Step 4 — Update your security posture
- Change all online banking passwords — issuer apps, net banking, email
- Enable 2FA wherever available
- Review other accounts for similar fraud patterns
- Update mobile and address with bank if compromised
- Pull free CIBIL report after 30 days to verify no rogue accounts opened in your name
- Check linked devices on issuer app — log out unfamiliar devices
- Review auto-debit / standing instructions on the card and migrate to new card
What constitutes “negligence” (and what doesn’t)
Issuer may attempt to deny fraud claim citing your “negligence.” RBI definitions:
Negligence (full liability):
- You shared OTP / CVV / PIN with anyone (including caller / family member)
- You wrote PIN on card
- You stored CVV digitally without encryption
- Documented gross carelessness
NOT negligence (RBI protection applies):
- Phishing email or SMS — you genuinely thought it was bank
- Compromised merchant website
- Card cloning at compromised POS
- Skimming at ATM
- Stolen physical card
- Family member fraud (varies; report immediately to claim)
If issuer claims “negligence” disputingly, escalate via Banking Ombudsman with documentation.
Phishing / vishing red flags
Common scam patterns:
- “Your KYC is expiring” → asks for card details / OTP
- “You won a free credit card upgrade” → extracts OTP
- “Suspicious transaction detected, share OTP to block” → fraudster’s transaction goes through
- “Pre-approved loan, click link to apply” → phishing site
- “Your bonus reward points expire today” → fake URL for OTP capture
Universal rule: Banks never call asking for OTP, CVV, PIN, or password. Hang up immediately on any such call. Use only the phone number on the back of your card to call back.
Linked deep-dives
- How to dispute credit card transaction
- How to read credit card statement
- How to use credit card abroad
- CC fees and charges decoded
- CC billing cycle and interest
- CIBIL improvement plan
FAQs
How quickly should I report credit card fraud?
Within 3 working days of noticing for zero liability. Within 24 hours is best practice. Block immediately; file FIR same/next day; file dispute within 3 days.
Is credit card fraud covered by insurance?
RBI Customer Liability Framework provides protection regardless of card insurance. Some premium cards (Infinia, Magnus, Amex Platinum) include credit card fraud insurance as additional protection.
Can I be held liable if I shared OTP with someone claiming to be from bank?
Issuer may claim negligence. RBI Ombudsman has overturned many such denials, especially when phishing was sophisticated. Pursue via Ombudsman if denied.
Do I need to pay the fraudulent amount in my next statement?
Pay only the legitimate (non-disputed) portion. The disputed amount sits as “under investigation” and won’t accrue interest. Bank’s provisional credit usually offsets the disputed charge during investigation.
What if the fraud happens during international travel?
Same procedure — block immediately via international helpline, file FIR (if possible at local police, otherwise on return to India), file dispute with issuer.

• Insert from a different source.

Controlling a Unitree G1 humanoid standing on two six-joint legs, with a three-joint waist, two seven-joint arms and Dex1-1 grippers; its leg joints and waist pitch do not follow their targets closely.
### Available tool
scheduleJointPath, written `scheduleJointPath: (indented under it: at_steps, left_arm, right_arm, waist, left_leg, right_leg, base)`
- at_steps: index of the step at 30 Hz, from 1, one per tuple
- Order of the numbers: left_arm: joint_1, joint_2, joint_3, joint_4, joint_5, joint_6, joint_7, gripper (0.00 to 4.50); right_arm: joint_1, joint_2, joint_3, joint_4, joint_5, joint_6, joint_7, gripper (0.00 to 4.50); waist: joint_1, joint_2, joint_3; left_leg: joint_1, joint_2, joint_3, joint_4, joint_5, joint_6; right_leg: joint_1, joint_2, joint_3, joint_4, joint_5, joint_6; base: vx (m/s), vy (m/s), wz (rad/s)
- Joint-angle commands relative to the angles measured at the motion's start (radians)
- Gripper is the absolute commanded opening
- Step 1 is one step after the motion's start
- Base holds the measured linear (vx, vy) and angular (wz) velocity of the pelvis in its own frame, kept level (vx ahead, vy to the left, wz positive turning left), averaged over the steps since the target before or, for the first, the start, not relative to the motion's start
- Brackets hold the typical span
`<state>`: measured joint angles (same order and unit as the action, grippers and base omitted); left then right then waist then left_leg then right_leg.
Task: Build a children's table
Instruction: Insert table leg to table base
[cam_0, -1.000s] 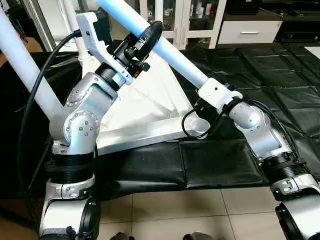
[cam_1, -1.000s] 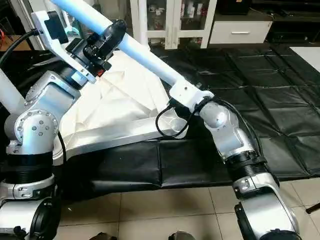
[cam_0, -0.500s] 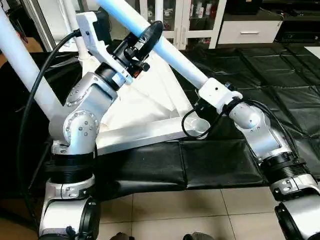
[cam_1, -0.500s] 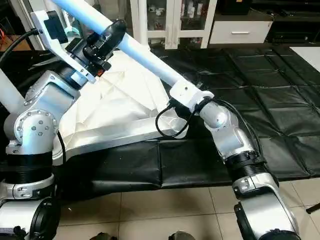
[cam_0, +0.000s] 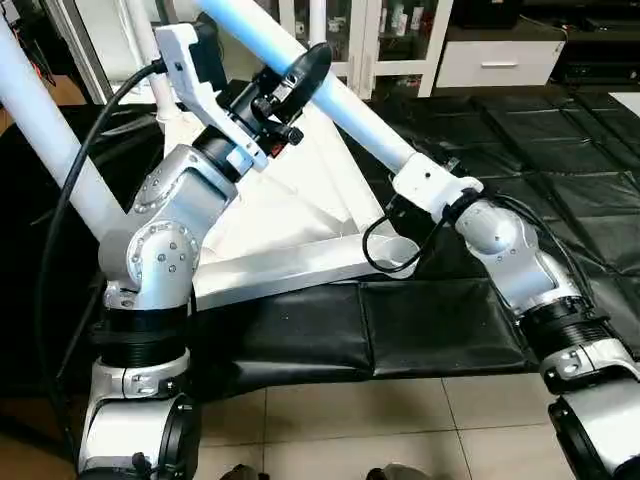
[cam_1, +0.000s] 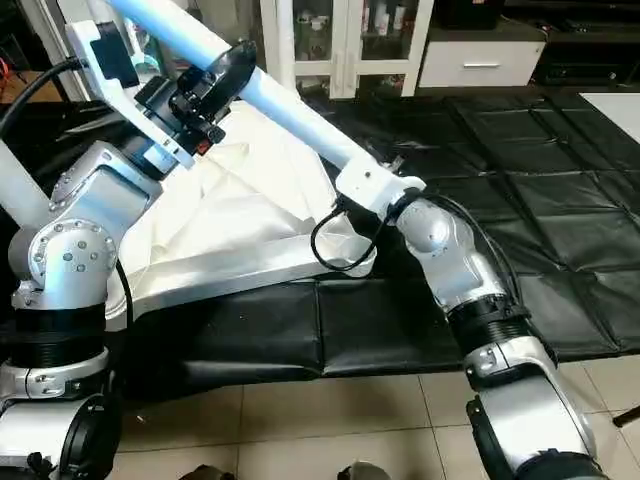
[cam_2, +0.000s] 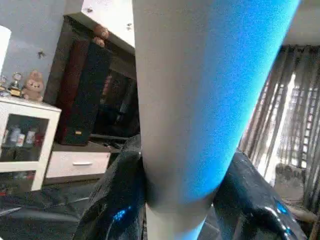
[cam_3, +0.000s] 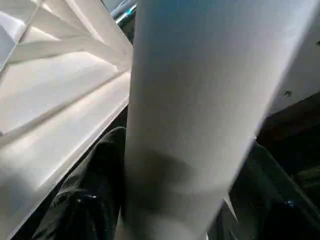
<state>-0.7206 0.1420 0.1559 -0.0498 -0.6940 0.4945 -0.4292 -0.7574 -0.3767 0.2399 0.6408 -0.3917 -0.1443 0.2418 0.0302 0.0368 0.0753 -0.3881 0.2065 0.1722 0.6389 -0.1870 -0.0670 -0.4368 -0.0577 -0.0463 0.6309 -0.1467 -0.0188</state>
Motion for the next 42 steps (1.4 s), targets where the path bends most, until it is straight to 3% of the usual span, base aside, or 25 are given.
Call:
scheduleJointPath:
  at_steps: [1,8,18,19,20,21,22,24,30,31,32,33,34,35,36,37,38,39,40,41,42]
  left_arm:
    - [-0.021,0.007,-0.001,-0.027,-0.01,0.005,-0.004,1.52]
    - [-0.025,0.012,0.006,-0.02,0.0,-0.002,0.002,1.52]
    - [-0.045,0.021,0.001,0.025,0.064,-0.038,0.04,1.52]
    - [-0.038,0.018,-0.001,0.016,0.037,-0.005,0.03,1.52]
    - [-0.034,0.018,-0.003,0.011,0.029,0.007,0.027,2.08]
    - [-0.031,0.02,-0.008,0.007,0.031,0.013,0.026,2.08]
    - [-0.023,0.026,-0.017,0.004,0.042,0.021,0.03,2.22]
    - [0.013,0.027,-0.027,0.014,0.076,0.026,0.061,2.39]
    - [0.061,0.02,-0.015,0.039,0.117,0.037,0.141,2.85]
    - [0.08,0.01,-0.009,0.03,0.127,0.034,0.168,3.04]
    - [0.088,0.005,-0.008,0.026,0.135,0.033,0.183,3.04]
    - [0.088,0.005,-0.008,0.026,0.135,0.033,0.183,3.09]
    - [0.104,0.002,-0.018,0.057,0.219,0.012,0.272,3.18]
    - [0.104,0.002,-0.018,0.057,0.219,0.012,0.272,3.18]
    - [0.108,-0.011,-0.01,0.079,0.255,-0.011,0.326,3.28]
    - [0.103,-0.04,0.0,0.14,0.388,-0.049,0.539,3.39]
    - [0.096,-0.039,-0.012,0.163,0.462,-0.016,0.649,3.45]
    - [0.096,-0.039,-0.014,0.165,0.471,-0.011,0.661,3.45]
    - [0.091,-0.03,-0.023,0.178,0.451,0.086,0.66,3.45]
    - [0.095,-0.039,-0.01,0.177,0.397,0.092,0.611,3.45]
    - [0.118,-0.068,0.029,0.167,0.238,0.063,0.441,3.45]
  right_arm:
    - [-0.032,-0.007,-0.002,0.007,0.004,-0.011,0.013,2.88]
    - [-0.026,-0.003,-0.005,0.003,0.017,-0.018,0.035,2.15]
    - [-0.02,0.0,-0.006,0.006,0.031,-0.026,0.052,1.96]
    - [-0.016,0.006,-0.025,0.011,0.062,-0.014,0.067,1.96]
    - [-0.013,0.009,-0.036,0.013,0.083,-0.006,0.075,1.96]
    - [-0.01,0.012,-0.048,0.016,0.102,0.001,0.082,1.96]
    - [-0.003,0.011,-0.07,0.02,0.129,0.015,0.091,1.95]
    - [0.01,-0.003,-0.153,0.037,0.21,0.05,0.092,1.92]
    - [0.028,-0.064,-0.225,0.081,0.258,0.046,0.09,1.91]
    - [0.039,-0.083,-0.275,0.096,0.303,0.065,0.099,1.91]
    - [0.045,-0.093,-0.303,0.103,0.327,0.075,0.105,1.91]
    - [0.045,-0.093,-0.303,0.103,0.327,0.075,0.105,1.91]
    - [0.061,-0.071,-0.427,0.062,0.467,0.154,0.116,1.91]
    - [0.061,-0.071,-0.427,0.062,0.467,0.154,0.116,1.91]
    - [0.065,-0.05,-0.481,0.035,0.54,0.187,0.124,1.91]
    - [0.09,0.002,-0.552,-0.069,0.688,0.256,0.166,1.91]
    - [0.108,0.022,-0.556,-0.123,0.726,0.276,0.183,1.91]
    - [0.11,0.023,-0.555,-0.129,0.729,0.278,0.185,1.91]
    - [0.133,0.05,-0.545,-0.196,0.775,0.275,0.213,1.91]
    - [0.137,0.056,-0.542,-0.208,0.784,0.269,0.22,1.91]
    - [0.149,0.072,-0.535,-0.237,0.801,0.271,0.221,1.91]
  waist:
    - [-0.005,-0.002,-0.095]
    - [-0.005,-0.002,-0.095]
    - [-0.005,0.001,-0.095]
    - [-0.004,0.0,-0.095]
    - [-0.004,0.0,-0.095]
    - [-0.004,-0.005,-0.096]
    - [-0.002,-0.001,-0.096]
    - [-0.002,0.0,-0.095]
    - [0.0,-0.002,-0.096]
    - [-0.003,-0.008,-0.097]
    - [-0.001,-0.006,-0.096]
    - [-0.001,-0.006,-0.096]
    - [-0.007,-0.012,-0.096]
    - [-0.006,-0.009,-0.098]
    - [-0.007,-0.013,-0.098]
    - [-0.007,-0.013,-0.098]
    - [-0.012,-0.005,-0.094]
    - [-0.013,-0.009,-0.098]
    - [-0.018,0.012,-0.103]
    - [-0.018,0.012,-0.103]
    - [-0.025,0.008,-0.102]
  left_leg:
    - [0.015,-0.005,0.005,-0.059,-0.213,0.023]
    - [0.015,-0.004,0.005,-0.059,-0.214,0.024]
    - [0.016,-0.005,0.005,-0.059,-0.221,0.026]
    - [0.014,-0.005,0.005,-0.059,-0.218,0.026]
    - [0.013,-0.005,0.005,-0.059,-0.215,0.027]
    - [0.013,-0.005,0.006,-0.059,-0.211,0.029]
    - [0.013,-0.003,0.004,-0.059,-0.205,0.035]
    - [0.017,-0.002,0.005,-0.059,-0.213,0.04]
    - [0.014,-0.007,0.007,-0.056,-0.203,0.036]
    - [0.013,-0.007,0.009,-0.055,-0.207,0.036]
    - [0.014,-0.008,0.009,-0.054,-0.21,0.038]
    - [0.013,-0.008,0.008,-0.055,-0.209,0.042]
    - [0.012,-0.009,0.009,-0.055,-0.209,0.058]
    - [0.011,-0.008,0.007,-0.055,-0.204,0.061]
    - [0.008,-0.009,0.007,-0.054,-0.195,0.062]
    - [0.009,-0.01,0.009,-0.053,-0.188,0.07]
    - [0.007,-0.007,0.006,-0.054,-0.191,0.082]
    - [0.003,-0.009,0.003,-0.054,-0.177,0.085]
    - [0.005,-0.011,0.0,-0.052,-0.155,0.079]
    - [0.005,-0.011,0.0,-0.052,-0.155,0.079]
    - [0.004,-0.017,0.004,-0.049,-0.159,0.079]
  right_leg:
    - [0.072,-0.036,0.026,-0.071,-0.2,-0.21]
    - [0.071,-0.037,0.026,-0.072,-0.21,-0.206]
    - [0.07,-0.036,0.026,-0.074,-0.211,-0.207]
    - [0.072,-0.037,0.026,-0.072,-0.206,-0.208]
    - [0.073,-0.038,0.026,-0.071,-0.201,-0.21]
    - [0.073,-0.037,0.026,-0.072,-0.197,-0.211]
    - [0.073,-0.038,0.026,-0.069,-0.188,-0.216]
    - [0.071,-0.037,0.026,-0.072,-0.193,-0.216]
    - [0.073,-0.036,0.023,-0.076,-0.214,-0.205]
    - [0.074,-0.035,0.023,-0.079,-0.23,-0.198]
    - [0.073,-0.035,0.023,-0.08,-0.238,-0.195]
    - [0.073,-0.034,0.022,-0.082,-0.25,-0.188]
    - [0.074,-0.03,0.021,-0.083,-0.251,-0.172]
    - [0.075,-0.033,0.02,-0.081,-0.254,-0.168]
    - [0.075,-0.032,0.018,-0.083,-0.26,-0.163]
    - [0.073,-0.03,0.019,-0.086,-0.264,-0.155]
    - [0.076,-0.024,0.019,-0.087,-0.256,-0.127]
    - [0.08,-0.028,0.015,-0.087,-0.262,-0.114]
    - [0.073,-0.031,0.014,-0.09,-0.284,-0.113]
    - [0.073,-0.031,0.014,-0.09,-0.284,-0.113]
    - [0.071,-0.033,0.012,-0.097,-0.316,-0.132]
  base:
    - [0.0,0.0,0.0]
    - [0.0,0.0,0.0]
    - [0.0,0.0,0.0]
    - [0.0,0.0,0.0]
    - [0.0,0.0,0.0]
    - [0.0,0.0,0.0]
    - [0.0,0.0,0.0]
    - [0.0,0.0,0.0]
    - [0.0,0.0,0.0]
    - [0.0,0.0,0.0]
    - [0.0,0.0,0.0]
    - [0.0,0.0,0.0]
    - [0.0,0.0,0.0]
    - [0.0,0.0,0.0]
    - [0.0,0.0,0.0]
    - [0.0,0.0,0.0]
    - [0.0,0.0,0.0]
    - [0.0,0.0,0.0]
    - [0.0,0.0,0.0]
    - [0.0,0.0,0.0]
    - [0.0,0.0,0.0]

Customer liability rules same.
Can I claim psychological damages or compensation beyond the disputed amount?
Generally no, in standard chargeback. Consumer Forum can award compensation for service deficiency, but typically requires significant negligence by the bank. Most cases resolve at refund-only stage.
Sources & references
- RBI Customer Liability Framework (Master Direction, 2017 + 2024 amendment)
- RBI Master Direction on Credit Card and Debit Card Issuance and Conduct
- Information Technology Act 2000 (cyber fraud provisions)
- Banking Ombudsman Scheme 2006 (and subsequent amendments)
Last verified: April 2026. Customer Liability Framework provisions stable; specific case handling varies by issuer.